Exercise description:
All that is wanted is a word-for-word copy of the line with "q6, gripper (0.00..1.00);" and every line after it in the data below.

═════ Given data ═════

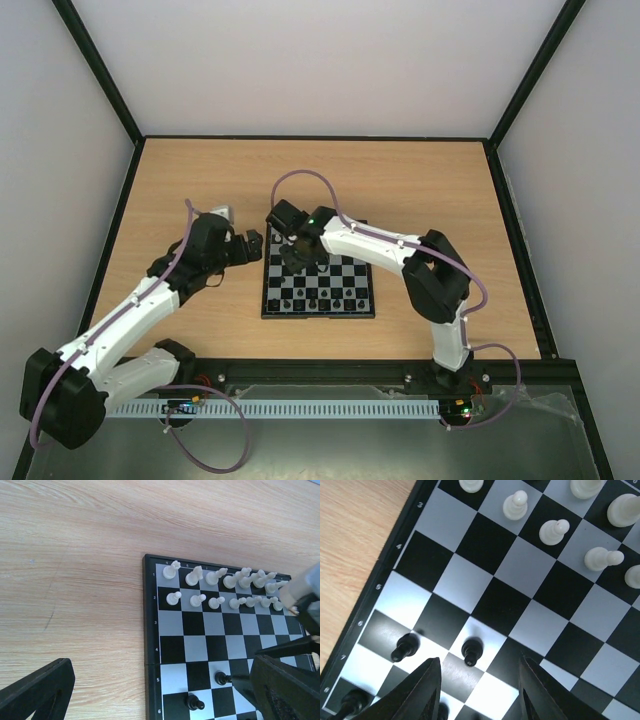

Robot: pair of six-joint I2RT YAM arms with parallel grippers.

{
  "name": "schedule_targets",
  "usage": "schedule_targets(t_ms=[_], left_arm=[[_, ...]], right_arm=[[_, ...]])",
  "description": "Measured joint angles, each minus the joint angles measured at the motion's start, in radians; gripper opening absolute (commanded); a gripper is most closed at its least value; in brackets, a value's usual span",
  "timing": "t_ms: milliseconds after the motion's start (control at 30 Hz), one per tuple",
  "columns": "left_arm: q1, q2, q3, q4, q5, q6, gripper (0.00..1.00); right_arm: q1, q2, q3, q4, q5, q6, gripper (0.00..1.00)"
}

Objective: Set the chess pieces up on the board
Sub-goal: Pick up the chess piece from the chessboard.

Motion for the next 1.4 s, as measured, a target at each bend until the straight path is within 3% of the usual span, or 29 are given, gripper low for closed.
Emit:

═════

Reply to the task:
  "columns": "left_arm: q1, q2, q3, q4, q5, q6, gripper (0.00..1.00); right_arm: q1, q2, q3, q4, q5, q6, gripper (0.00..1.00)"
}

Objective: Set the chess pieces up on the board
Sub-goal: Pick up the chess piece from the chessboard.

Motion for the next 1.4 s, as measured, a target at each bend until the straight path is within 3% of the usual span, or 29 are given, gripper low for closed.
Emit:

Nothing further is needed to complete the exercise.